The actual stack

Tools I Use.
Not Tools I'm Paid to Promote.

I run a joinery business in Sydney. I built my own cabinet drawing software. I built my own website. I replaced my agency. Here's exactly what I used.

No affiliate links. No sponsorships. Just what works.

The Core Two

Start here. These two cover 90% of it.

You don't need 12 AI tools. You need one that can think and one that can build. Everything else is noise.

Claude Code For building things
Anthropic's AI that runs in your terminal and writes, edits, and builds software for you.

This is the one that changed everything for me. I'm not a developer. I've never written production code in my life. But I used Claude Code to build a full cabinet drawing application — it takes room dimensions, calculates cabinet widths after panels and fillers, and produces 2D plans and elevations. Something that would have cost me thousands in custom software, or hundreds per month in subscriptions. Built it myself in a few afternoons.

Claude Code doesn't just autocomplete — it reads your whole project, understands what you're trying to do, and builds it piece by piece. You describe what you want in plain English. It writes the code, runs it, fixes the errors, and keeps going.

Real example from my business

I needed a tool that calculates cabinet widths for a given room run — accounting for panels, scribes, and filler sizes — and outputs a 2D top plan and front elevation drawing. I described this to Claude Code. It asked clarifying questions. Then it built it. No developer. No agency. No $400/month SaaS subscription. Just me and the tool.

Try Claude Code →
🖥️
Claude Cowork For non-technical people
The desktop version of Claude that works with your files, folders, and apps — no terminal required.

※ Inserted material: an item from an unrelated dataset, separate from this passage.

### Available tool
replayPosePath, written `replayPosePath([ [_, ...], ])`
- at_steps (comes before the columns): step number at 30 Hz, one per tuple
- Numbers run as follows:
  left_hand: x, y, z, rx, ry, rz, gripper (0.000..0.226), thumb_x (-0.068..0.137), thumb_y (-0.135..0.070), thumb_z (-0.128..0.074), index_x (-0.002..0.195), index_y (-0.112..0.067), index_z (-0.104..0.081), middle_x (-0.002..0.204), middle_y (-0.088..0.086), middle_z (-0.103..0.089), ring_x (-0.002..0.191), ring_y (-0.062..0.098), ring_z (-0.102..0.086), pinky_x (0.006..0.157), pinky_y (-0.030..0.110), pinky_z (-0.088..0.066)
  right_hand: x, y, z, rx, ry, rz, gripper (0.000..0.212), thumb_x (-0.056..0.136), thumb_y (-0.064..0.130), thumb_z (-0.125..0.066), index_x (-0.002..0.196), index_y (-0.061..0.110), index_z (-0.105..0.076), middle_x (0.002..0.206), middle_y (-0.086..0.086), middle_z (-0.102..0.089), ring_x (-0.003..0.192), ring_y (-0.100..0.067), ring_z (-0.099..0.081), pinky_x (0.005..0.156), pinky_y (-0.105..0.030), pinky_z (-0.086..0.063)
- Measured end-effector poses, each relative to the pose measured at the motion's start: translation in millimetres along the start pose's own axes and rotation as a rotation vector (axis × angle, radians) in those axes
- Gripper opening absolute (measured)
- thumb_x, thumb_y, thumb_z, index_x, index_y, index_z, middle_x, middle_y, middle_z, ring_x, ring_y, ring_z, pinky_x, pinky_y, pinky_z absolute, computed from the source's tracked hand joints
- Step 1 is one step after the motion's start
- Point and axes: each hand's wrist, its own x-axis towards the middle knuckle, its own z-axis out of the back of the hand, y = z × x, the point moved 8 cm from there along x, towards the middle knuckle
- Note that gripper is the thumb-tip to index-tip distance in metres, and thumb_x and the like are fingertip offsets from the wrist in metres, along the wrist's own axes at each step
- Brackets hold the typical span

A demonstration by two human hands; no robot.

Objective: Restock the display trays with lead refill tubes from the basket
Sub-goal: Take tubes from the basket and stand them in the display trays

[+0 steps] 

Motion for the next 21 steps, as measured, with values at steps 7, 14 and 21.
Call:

Cowork is what I'd point anyone at who wants to use AI seriously but isn't technical. It sits on your desktop, connects to the tools you already use, reads your files, and actually does work — not just chats about it. You can build documents, manage projects, generate content, and run complex workflows all from one place.

I used it to add all the context for my joinery business — services, pricing, suburb areas, client types, the lot — and now when I need a service page, a quote template, or a suburb landing page, it already knows everything it needs. No briefing. No back and forth. Just results.

Real example from my business

I built the full InsideOut Joinery website using Cowork — service pages, suburb landing pages, FAQs, meta descriptions, the works. What my old agency charged thousands for (and took weeks), I now do myself. I also use it to build a full cost breakdown for every project type: materials, labour, margin, GST, the whole picture. Took one afternoon to set up. I use it every week.

Try Claude Cowork →

The honest bit

Why only two tools?

Most people are collecting tools instead of using them.

There's a whole industry built around telling you that you need a different AI tool for every task. One for writing. One for images. One for video. One for SEO. One for scheduling. Before you know it, you've got eight subscriptions, none of them doing what you actually need, and you're spending more time managing tools than running your business.

Claude does almost all of it. Writing, research, coding, analysis, strategy, content, documents — one tool, one subscription, genuinely capable of most things you throw at it. Claude Code handles the technical builds. Cowork handles everything else.

I'm not saying other tools don't exist or aren't useful. I'm saying most people would be better off going deep on two tools than shallow on eight. Learn what they can actually do. Build prompts and workflows that work for your specific situation. That's where the real leverage is.

And if something comes along that genuinely does something these don't? I'll tell you. That's the whole point of this — honest, specific, real.